(Extracted records begins)
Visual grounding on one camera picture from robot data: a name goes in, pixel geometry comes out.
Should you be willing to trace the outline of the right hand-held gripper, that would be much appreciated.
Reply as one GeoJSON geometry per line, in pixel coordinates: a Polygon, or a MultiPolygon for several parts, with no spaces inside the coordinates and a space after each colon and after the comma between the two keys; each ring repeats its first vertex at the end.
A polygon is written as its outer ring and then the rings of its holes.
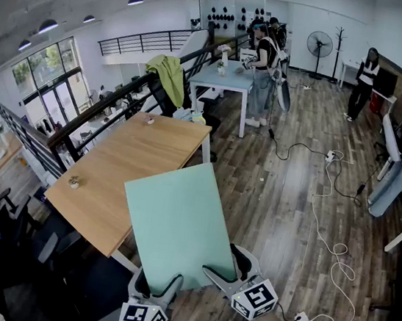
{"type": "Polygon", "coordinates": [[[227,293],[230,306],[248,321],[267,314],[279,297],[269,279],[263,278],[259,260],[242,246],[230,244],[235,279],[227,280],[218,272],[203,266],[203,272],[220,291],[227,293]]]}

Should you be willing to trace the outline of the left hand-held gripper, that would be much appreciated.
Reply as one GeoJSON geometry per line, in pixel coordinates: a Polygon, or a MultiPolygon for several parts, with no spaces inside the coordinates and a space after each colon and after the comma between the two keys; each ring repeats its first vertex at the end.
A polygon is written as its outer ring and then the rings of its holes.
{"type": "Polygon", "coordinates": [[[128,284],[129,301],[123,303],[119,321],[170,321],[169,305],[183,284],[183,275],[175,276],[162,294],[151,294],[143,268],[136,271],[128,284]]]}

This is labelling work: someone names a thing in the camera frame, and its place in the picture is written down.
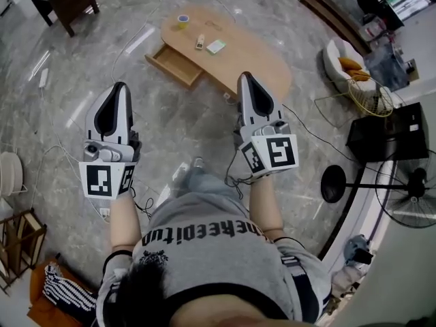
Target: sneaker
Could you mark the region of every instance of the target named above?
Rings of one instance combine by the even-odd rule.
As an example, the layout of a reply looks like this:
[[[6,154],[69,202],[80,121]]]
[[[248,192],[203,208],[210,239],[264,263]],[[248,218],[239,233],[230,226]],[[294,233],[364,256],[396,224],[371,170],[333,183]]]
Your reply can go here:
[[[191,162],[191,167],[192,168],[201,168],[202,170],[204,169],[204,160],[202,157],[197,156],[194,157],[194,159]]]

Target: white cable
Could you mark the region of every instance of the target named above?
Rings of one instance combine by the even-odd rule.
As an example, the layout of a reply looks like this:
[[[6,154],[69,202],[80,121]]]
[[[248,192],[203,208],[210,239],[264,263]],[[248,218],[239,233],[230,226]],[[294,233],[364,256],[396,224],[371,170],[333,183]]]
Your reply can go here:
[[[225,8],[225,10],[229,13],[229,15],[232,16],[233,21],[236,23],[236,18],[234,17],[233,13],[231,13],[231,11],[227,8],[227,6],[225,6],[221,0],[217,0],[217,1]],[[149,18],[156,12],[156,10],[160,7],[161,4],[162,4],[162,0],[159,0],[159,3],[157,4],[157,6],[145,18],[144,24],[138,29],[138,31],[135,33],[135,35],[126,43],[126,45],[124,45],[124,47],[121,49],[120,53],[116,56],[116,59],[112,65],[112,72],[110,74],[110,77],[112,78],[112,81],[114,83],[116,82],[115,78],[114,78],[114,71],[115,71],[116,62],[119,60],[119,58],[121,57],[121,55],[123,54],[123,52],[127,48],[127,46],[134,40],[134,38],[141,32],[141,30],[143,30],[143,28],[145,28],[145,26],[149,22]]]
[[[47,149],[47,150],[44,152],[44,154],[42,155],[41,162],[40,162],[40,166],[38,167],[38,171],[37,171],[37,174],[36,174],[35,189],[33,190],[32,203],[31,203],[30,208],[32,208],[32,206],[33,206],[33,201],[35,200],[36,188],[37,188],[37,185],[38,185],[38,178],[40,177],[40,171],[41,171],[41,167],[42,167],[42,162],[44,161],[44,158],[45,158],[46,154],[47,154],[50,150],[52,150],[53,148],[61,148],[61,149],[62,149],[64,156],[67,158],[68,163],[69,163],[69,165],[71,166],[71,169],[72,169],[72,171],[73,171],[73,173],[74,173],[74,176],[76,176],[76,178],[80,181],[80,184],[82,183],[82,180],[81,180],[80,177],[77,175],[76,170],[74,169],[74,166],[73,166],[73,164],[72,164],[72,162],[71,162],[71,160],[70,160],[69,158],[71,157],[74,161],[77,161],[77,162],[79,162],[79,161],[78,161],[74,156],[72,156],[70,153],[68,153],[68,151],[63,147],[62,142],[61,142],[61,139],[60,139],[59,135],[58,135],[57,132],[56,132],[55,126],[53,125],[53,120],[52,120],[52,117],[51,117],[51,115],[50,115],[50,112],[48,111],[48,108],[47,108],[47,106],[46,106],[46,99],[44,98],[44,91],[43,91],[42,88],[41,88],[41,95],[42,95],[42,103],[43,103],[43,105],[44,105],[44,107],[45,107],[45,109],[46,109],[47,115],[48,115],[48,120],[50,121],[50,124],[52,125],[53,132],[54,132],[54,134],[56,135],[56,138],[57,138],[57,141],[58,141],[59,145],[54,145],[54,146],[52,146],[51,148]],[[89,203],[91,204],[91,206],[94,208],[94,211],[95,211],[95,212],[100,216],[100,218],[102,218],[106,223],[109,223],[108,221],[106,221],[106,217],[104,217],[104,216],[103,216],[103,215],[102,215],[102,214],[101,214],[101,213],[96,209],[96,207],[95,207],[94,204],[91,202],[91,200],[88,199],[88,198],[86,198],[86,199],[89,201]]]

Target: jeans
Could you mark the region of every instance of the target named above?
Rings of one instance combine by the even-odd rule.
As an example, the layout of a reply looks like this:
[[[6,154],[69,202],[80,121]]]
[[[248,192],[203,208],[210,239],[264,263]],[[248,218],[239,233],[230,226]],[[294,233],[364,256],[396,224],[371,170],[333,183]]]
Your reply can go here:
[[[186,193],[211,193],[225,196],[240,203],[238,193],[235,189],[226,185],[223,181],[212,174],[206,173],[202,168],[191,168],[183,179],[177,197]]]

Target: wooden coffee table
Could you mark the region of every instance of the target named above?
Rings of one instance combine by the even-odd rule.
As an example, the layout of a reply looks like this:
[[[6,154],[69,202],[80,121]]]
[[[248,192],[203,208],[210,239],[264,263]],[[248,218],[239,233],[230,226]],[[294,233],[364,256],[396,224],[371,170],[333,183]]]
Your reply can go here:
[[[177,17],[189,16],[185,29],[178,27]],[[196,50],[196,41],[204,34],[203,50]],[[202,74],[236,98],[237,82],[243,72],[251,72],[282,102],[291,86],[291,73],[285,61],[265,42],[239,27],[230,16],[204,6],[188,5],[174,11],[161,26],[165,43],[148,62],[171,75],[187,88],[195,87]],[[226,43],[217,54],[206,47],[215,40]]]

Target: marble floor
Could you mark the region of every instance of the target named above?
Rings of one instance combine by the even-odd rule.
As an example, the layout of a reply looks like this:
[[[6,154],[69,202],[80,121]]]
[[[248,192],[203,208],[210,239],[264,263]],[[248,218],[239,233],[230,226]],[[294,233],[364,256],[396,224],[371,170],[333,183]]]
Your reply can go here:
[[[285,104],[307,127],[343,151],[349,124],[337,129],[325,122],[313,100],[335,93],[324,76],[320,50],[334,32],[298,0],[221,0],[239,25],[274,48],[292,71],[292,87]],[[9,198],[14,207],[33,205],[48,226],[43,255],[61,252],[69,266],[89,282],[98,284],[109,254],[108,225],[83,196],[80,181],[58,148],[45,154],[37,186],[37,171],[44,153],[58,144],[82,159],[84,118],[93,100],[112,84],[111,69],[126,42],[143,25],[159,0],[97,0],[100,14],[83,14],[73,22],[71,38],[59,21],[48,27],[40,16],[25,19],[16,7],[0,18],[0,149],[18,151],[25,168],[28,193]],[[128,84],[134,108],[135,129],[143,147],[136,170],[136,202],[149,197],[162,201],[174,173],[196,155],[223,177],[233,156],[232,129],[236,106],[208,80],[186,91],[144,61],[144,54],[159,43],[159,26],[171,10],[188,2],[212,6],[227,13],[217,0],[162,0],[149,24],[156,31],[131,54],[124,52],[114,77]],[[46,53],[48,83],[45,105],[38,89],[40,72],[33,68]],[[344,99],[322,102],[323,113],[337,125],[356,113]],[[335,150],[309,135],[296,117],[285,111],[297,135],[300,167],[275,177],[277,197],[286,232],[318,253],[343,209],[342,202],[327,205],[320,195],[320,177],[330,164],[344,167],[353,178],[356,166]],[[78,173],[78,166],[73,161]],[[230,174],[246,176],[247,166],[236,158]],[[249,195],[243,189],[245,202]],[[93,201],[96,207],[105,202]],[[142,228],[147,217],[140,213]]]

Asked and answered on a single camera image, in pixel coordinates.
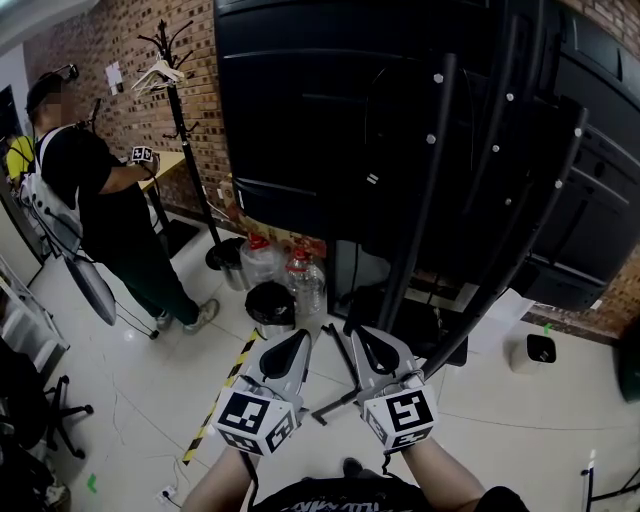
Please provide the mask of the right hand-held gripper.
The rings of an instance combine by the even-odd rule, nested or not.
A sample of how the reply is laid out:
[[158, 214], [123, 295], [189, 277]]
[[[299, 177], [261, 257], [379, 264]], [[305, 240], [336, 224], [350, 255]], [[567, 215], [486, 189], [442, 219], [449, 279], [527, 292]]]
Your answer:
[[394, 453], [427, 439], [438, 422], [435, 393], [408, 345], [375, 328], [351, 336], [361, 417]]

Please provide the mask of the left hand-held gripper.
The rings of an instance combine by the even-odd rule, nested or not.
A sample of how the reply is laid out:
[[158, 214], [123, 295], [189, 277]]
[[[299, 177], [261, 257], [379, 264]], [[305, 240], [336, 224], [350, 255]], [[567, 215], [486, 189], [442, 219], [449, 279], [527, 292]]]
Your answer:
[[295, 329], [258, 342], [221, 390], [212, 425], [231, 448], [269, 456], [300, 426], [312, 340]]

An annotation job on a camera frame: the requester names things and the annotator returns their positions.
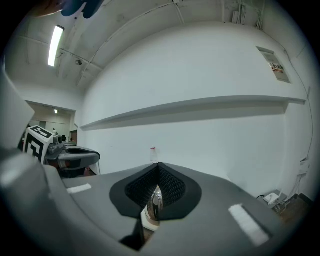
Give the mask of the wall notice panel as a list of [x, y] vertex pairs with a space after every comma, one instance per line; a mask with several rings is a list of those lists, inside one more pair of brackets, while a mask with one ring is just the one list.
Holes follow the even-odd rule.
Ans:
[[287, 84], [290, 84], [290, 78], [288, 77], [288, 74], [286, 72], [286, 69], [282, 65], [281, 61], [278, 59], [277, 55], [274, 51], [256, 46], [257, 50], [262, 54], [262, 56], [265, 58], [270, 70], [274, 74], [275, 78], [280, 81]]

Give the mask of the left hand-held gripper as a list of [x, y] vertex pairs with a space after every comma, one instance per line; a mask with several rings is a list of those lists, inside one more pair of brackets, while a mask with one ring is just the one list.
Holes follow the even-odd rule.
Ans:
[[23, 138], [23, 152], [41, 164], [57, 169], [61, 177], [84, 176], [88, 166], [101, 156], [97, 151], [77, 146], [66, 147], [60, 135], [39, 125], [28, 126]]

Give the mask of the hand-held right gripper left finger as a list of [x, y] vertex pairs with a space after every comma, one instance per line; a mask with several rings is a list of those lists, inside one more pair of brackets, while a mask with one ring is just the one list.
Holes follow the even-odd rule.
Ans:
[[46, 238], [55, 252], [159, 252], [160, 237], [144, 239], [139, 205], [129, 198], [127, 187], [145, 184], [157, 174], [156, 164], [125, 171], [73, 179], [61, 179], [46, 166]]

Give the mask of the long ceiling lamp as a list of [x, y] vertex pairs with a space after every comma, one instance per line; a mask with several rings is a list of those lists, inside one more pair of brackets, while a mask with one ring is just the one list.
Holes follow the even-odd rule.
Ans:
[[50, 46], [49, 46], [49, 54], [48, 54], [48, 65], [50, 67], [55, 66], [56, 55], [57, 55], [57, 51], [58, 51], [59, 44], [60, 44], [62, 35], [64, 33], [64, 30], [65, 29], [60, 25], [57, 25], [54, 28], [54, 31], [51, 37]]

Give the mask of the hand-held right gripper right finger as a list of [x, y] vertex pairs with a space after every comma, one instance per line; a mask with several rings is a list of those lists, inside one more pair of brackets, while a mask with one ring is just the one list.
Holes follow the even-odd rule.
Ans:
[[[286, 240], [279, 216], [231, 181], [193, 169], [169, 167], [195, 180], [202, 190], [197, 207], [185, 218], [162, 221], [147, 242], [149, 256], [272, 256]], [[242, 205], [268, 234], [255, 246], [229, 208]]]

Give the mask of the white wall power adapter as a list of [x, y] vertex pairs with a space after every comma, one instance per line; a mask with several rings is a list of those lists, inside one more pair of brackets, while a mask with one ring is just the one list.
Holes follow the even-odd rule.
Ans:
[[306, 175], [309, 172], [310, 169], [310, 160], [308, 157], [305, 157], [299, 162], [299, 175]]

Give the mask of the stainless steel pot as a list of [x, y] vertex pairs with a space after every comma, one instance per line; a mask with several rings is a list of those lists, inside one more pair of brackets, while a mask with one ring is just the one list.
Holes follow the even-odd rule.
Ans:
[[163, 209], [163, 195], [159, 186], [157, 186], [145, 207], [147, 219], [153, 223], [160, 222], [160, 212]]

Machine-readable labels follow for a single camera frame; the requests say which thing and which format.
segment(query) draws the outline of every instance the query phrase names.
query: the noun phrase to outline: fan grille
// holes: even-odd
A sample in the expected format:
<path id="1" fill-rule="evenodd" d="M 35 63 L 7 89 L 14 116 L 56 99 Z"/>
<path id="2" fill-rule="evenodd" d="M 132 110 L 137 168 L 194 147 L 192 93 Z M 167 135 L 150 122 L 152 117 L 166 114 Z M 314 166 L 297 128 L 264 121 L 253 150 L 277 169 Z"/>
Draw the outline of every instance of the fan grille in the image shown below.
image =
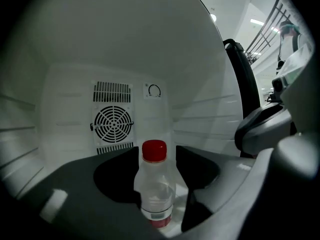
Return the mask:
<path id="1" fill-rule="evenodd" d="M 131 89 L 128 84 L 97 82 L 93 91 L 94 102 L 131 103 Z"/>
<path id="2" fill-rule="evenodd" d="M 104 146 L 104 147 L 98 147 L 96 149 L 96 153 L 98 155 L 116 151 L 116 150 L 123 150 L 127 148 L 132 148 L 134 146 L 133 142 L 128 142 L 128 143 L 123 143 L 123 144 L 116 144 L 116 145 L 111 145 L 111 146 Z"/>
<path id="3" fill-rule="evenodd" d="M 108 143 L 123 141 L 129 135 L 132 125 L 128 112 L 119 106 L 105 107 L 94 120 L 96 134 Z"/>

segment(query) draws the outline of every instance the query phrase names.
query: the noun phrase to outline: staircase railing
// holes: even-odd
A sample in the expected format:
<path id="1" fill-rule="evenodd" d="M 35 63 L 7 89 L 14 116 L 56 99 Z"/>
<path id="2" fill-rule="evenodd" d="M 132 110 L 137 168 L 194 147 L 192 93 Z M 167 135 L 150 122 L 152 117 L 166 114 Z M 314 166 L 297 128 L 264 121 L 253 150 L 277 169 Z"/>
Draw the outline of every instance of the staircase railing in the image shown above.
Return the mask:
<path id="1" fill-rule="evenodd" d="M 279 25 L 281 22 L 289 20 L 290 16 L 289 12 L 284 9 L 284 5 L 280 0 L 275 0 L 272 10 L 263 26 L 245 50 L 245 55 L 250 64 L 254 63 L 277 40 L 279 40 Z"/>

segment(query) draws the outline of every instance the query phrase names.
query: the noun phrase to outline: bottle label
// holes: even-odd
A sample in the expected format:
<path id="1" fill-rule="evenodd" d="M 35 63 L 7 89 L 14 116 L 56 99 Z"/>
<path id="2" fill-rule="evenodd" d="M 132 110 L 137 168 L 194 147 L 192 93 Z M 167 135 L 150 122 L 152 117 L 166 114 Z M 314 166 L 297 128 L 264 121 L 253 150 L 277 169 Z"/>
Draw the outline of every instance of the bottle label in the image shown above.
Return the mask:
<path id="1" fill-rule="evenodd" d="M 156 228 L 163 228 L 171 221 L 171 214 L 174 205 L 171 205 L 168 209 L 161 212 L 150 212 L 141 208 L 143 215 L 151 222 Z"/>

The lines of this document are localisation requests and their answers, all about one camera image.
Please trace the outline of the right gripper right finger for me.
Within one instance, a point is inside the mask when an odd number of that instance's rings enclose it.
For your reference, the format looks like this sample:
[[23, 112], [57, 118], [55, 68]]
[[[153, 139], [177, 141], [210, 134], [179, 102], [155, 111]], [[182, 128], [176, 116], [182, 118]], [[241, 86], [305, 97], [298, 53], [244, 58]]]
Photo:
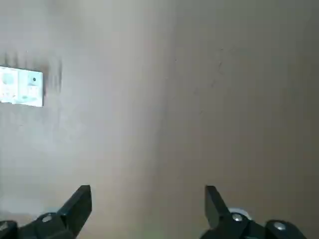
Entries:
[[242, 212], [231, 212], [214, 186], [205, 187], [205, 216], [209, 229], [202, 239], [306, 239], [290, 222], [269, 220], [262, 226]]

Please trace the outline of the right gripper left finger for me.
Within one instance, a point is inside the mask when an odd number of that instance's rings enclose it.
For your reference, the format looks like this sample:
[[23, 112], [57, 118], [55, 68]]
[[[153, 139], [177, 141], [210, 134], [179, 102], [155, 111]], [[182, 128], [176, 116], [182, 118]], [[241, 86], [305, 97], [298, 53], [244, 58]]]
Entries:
(Extracted records ends)
* _Assignment_
For each line above that contains the word "trace", make a copy.

* _Response below_
Should you be willing to trace the outline of the right hand-held gripper, that would be much appreciated.
Should you be willing to trace the outline of the left hand-held gripper, that would be much appreciated.
Please trace the outline of the right gripper right finger for me.
Please trace the outline of the right gripper left finger for me.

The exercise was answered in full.